• **What is required**
Filter the entries for the string "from". Copy each line that has it.

• • • • • • •

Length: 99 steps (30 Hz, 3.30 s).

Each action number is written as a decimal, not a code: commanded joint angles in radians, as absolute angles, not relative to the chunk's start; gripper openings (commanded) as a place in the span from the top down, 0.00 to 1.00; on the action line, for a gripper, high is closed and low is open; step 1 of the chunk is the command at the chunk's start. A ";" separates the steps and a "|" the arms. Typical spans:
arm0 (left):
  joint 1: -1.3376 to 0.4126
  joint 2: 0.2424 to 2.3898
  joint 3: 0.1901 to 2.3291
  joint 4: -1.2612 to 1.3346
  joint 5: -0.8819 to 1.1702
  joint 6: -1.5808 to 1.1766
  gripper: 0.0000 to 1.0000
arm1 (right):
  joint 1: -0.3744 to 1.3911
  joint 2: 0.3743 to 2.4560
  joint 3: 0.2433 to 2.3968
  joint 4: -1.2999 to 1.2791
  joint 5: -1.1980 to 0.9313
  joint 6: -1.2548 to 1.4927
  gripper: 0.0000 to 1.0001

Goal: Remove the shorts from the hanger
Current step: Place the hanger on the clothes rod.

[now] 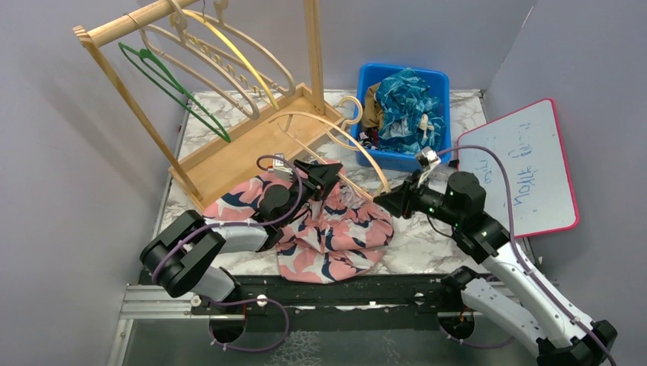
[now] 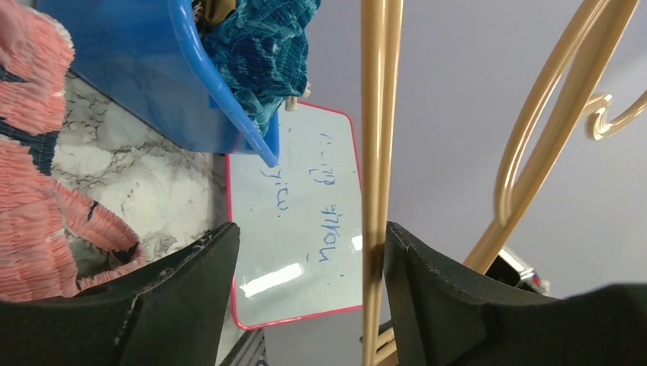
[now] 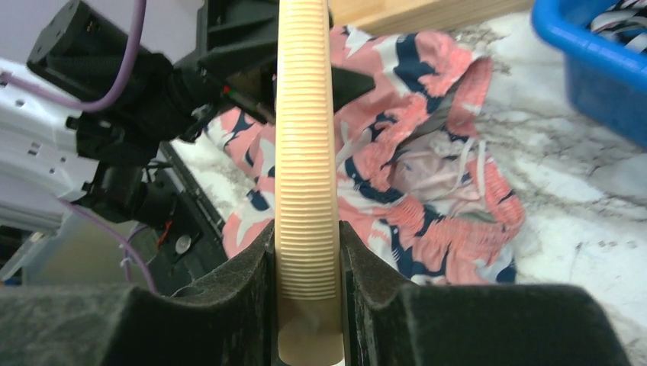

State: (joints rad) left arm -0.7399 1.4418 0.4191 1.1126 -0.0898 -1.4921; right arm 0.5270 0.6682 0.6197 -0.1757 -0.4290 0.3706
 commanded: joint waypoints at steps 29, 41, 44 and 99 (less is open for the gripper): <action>-0.739 0.480 0.464 -0.025 -0.331 -0.625 0.01 | 0.525 1.322 1.406 -0.241 -0.274 0.042 0.98; -0.739 0.464 0.670 -0.295 -0.315 -0.345 0.01 | 0.568 1.517 1.681 -0.285 -0.346 0.000 0.98; -0.739 0.457 0.672 -0.324 -0.284 -0.324 0.01 | 0.586 1.599 1.801 -0.326 -0.335 -0.014 0.98; -0.739 0.466 0.617 -0.397 -0.302 -0.227 0.01 | 0.726 2.200 2.557 -0.428 -0.209 -0.004 0.81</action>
State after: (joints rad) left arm -0.7391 0.4606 0.6167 -0.3996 -0.2886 -0.2420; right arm 0.7189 2.2063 2.5511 -0.4431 -0.1917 -0.0051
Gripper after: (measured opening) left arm 0.988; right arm 0.300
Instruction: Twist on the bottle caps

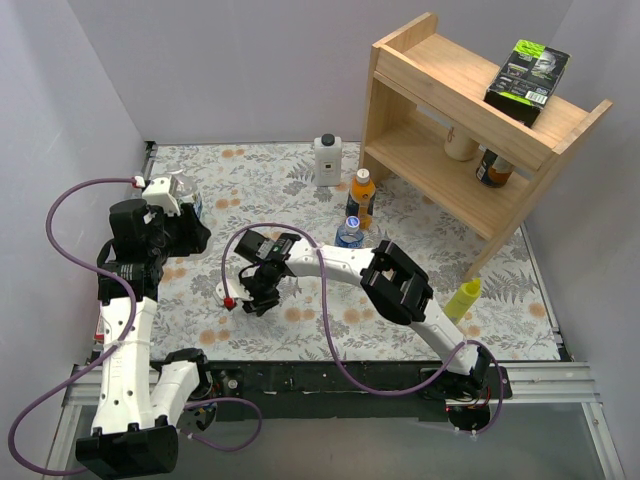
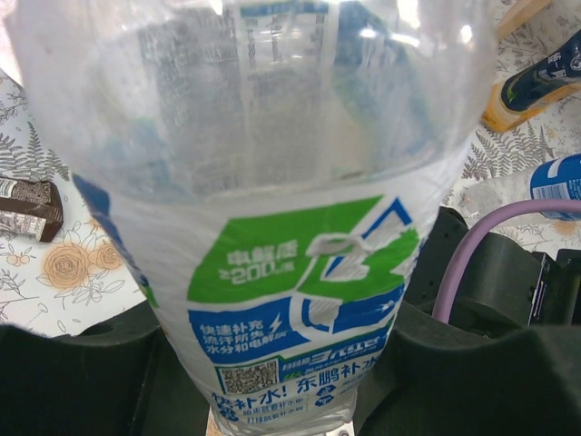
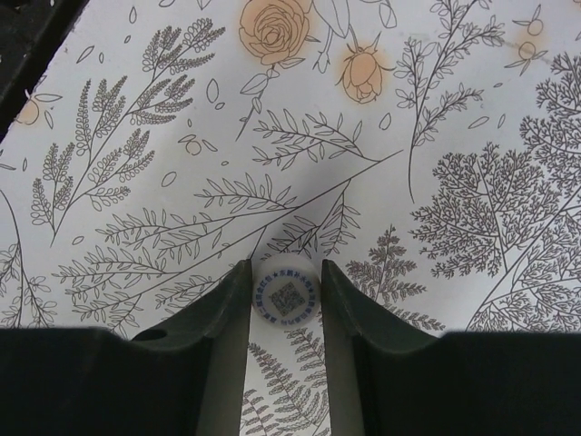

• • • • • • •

• **Answer below**
Each action number is written as a decimal, not a code: commanded joint angles in radians, as absolute angles, not relative to the chunk's start; gripper openings (commanded) as a place in the span from the top down, 0.00 to 1.00; on the action line, for a gripper, high is closed and low is open; step 1 of the chunk is the command at the chunk's start. A ";" separates the steps and a "|" the arms. Typical spans:
Goal: Remove the shorts from the hanger

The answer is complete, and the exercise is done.